Ahora un grupo de gente se arremolina muy cerca del bar, hay gritos, pedidos de ayuda, una chica se separa, corre y le pasa muy cerca. Tres personas intentan ayudar a alguien que está tirado en el piso. Desde su asiento, Vicente solo puede verle las piernas, el pantalón de vestir arrugado, sucio, lleno de la tierra del andén. Se para despacio para poder ver mejor, se acerca un poco. Ahí está Lucía, arrodillada junto al tipo, tirando fuerte de su camisa para romper los botones. También le afloja rápido el cinturón, le suelta los pantalones para que pueda respirar lo mejor posible. La chica que recién pasó, vuelve corriendo con trapos y una botella grande de agua mineral. Ella también se arrodilla para ayudar. Lucía pasa su mano por debajo del cuello del hombre y lo levanta despacio para ayudarlo a buscar aire. Vicente reconoce su cara, su pelo despeinado de las mañanas. El celeste de su camisa solo se distingue en el cuello y en las mangas arremangadas. El resto está empapado en sangre, tiene sus ojos cerrados y los brazos le cuelgan del cuerpo.

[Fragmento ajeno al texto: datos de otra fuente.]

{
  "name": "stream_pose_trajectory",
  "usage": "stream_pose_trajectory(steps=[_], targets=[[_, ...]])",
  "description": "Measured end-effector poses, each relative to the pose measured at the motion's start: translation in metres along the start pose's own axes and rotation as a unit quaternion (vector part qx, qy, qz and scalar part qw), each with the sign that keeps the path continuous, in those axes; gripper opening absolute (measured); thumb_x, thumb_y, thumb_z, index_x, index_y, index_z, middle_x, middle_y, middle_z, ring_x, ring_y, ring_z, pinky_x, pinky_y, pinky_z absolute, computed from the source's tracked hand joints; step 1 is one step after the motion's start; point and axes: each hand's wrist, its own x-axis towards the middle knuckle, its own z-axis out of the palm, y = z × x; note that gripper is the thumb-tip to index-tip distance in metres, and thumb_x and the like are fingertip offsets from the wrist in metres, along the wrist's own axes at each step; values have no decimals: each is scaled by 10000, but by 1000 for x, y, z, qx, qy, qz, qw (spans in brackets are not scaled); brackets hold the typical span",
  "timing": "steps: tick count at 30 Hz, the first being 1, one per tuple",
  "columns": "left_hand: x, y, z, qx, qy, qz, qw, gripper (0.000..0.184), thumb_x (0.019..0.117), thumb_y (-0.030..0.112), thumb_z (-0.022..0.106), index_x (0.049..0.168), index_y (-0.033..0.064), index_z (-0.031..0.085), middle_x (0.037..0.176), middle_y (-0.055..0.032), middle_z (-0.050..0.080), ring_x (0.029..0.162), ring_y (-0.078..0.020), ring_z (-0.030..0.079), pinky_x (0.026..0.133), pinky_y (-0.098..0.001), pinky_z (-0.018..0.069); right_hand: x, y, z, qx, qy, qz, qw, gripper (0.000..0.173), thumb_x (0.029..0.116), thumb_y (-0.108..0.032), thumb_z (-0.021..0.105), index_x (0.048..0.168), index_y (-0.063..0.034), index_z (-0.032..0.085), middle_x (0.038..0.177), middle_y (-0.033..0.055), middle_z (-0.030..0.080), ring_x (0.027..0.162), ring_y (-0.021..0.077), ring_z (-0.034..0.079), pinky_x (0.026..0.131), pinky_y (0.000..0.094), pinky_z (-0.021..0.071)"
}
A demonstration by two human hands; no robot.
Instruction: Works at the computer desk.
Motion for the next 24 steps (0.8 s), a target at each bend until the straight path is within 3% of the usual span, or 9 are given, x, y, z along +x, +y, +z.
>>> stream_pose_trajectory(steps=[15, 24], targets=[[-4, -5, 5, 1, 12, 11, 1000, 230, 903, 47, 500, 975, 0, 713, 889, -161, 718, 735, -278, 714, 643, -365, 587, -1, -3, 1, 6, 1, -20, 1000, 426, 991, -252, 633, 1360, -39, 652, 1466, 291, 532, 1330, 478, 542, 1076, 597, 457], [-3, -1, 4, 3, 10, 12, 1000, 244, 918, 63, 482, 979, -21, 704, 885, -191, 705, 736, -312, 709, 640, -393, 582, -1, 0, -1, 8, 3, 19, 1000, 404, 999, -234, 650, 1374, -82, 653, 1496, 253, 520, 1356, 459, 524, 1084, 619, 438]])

—No te queda tanto tiempo. Si esta chica no para la hemorragia del puntazo con esos trapos, si te quedás sin aire…
Vicente solo mira ahí parado, casi con indolencia. La gitana se acomoda a su lado.
—Siempre pensé que la muerte sería diferente —dice y se pone las manos en los bolsillos.

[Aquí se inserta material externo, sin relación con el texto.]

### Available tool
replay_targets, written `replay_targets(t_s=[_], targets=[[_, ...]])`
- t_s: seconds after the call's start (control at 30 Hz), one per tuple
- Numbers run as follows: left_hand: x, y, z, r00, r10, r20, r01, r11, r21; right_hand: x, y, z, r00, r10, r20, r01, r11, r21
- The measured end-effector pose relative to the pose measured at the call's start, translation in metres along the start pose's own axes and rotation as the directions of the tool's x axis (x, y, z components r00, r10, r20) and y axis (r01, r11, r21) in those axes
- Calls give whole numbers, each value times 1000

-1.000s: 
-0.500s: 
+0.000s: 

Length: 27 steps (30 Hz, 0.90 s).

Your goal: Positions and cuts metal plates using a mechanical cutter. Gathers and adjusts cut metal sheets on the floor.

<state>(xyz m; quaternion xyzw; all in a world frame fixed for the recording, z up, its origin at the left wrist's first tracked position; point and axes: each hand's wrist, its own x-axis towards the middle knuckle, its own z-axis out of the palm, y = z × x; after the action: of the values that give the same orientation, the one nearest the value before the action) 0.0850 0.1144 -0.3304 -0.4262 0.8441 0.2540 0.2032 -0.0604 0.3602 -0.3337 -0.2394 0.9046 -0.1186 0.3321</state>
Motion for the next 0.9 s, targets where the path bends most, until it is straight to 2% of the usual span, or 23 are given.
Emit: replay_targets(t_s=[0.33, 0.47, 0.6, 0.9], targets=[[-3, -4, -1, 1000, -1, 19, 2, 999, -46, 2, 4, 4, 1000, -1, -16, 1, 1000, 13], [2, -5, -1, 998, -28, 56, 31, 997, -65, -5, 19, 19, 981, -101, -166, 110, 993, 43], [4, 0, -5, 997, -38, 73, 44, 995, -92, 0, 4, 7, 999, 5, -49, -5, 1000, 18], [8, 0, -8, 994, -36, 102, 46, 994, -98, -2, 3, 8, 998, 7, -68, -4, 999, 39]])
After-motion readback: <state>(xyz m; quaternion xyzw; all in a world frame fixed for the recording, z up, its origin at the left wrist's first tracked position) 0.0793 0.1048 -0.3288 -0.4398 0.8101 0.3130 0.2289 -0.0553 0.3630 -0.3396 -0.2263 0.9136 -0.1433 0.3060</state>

—No sos el primero que me lo dice. Todos esperan a una flaca escuálida, vestida de negro, pálida.
—Yo decía morirse. Nunca pensé que uno pudiera verse de esta manera, como un espectador. ¿Siempre es así?
—¿La muerte o yo? —la gitana se ríe de su propio chiste—. No siempre. Esto pasa cuando la gente se debate entre la vida y la muerte. Si no fuese así, yo ni vengo. ¿Sabés la cantidad de gente que se muere por día en esta ciudad?
—Lo que no entiendo es porqué la conozco. ¿Por qué la pude ver a usted con mi mamá?
—En el tren, el único eras vos. Acá, en la estación, solo Lucía. Me vio por primera vez cuando murió el hermano y, desde entonces, me trata mal cada vez que vengo. En este ramal pasa de todo. Hace un rato, estos dos pibes que te afanaron a vos dejaron en coma a una chica en Liniers. Estuve con ella en el hospital y, al parecer, zafa. Tres tenía para hoy—. Sacó una libreta del bolsillo y achinó los ojos para poder enfocar mejor—. Esta piba que te digo, vos y un señor más grande cerca de Plaza Once, pero ese es un accidente recién a las 6 de la tarde.
—¿Y yo? ¿Puedo zafar?
—Estás en las manos de esta chica, lo del destino es todo un cuento. Yo estoy acá por las dudas.
Vicente la miró por un momento.
—Pensé que tendría miedo.
—Tenés. ¿Te sentís las manos frías?
Vicente negó con la cabeza.
—De este lado no se siente nada. Las sensaciones las tiene ese Vicente— señaló y sus pulseras tintinearon una vez más—. Uy mirá, parece que la hemorragia paró. Respiración boca a boca, nena. ¡Dale!
A Vicente se le nubló la vista una vez más. Y lo borroso se volvió blanco y después negro otra vez. Al despertar se encontró con los ojos de Lucía. Le tosió en la cara, pero ella se rió y los demás aplaudieron. Entonces tembló fuerte por el dolor, por el frío, o por todo. Y volvió escuchar voces, el ruido del tren, y una sirena a lo lejos. Y sintió sus manos heladas de siempre, la camisa mojada de sangre y sus pantalones empapados con mucho más que café. Buscó a la gitana en el tumulto, la gorda ya se escabullía de nuevo entre la gente.